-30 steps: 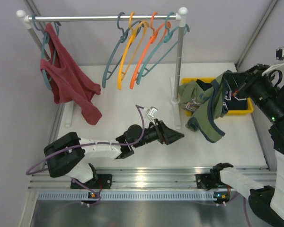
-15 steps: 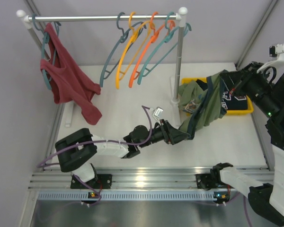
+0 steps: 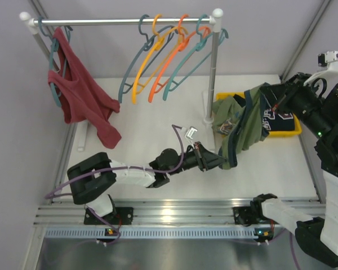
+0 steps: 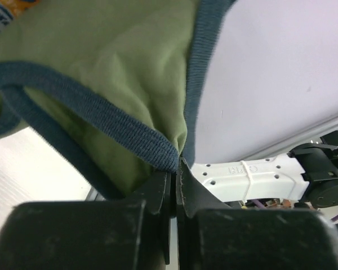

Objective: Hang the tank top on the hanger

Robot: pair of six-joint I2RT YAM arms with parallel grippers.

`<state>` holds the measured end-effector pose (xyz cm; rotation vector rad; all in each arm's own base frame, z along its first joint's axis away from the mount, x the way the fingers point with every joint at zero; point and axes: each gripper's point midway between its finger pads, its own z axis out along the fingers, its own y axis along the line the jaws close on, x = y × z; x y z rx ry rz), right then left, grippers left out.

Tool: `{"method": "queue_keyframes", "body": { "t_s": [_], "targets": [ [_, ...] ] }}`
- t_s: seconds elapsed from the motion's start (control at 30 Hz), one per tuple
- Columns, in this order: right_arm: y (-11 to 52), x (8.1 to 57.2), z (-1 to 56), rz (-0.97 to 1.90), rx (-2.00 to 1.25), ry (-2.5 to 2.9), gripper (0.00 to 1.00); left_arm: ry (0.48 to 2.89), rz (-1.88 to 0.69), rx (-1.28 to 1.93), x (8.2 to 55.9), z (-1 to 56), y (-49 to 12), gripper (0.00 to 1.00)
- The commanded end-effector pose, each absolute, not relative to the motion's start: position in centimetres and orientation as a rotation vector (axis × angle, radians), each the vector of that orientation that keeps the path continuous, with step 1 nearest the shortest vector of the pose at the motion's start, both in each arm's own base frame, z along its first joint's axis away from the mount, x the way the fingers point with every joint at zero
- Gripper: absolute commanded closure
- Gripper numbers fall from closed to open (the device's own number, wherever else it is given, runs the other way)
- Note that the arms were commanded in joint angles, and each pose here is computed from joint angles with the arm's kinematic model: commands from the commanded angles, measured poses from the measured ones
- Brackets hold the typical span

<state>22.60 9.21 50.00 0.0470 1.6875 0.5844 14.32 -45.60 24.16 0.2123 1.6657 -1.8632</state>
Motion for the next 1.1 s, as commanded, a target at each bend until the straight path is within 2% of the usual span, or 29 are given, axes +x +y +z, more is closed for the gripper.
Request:
{"method": "queue_keyframes", "body": {
  "t_s": [0.0,0.07,0.13,0.17,0.23,0.27,0.33,0.37,0.43,0.47,0.53,0.57,0.83,1.07],
  "targets": [
    [9.1,22.2,52.7,0.589,0.016,1.589,1.0,1.439,-1.883,0.241,14.0,32.5,-44.0,1.0],
    [9.0,22.0,53.8,0.577,-0.003,1.546,1.0,1.462,-1.801,0.274,14.3,33.6,-43.7,1.0],
    [8.9,21.3,55.7,0.576,-0.02,1.488,1.0,1.398,-1.734,0.304,14.3,36.9,-42.2,1.0],
    [8.9,21.0,56.7,0.578,-0.031,1.451,1.0,1.318,-1.728,0.305,14.0,40.7,-40.9,1.0],
    [8.8,20.3,58.8,0.585,-0.047,1.382,1.0,1.349,-1.602,0.345,14.7,41.7,-40.3,1.0],
    [8.7,19.8,60.4,0.587,-0.053,1.33,1.0,1.267,-1.591,0.346,14.4,45.8,-39.0,1.0],
    [8.6,19.2,62.0,0.589,-0.062,1.272,1.0,1.284,-1.464,0.407,14.9,47.1,-38.3,1.0],
    [8.5,18.9,62.8,0.59,-0.067,1.244,1.0,1.216,-1.456,0.406,14.5,50.8,-37.1,1.0],
    [8.3,17.8,65.2,0.595,-0.074,1.156,1.0,1.193,-1.381,0.457,14.4,52.6,-36.4,1.0],
    [8.2,17.3,66.0,0.6,-0.073,1.124,1.0,1.14,-1.358,0.415,14.7,55.9,-35.1,1.0],
    [8.1,16.3,68.0,0.612,-0.078,1.047,1.0,1.135,-1.302,0.453,14.7,57.4,-34.5,1.0],
    [8.0,16.0,68.6,0.614,-0.078,1.021,1.0,1.083,-1.301,0.446,14.3,60.2,-33.7,1.0],
    [7.1,13.5,72.7,0.632,-0.063,0.834,1.0,0.941,-1.16,0.456,14.0,68.0,-30.2,1.0],
    [8.3,16.0,71.3,0.669,-0.074,0.902,1.0,0.974,-1.054,0.41,15.2,67.7,-28.2,1.0]
  ]
}}
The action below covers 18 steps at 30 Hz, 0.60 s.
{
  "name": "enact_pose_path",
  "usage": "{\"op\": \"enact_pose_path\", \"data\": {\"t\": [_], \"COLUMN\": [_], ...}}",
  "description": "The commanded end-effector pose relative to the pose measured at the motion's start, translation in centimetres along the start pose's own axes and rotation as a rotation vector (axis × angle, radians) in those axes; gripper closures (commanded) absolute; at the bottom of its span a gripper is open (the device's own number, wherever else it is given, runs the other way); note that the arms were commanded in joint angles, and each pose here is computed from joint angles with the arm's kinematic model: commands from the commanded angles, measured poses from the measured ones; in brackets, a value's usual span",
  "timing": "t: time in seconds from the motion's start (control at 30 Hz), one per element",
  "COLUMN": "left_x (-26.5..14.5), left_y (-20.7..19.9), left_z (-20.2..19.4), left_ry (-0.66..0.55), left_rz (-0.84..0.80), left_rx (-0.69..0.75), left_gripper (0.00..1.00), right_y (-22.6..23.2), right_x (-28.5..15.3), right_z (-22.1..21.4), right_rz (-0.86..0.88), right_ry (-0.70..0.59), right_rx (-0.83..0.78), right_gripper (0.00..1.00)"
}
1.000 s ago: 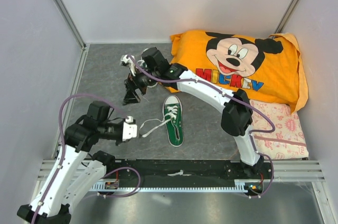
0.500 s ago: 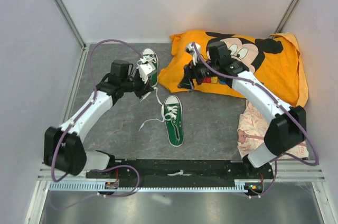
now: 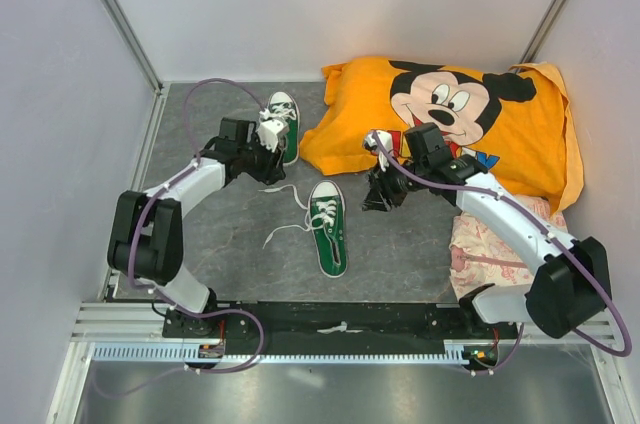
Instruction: Tie the shoes
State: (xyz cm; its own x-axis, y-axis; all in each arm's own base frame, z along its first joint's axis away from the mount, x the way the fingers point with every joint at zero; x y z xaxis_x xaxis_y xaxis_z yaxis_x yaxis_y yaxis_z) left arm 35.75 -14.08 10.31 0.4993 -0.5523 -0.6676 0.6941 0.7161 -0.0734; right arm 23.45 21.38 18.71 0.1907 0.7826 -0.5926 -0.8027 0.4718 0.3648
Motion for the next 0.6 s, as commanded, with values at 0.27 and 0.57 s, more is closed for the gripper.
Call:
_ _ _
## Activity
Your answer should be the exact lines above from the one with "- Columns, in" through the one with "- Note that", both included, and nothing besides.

## Your solution
- Columns, in this order: right_arm: y (-11 to 52), x (8.1 to 57.2), z (-1 to 56), rz (-0.97 to 1.90), rx (-2.00 to 1.25), ry (-2.5 to 2.9), gripper (0.00 to 1.00); left_arm: ry (0.48 to 2.89), rz (-1.88 to 0.69), rx (-1.28 to 1.93), x (8.2 to 55.9), z (-1 to 56), y (-49 to 12), gripper (0.00 to 1.00)
- The commanded end-effector pose, each absolute, not relative to the motion's start: position in centimetres and orientation as a rotation vector (axis × angle, radians), each the vector of that orientation that keeps the path continuous, with step 1 nearest the shortest vector of the pose at the motion's start, both in each arm's own base frame, z along its first joint's axis away from the mount, x the way the fingers point with every joint at zero
- Gripper: absolute commanded closure
- Gripper numbers fall from closed to open (the device's own number, wherever else it is given, runs the other way)
- Note that the arms were commanded in joint angles, and each pose here is computed from joint angles with the arm's kinematic model: commands from the commanded angles, measured poses from the measured ones

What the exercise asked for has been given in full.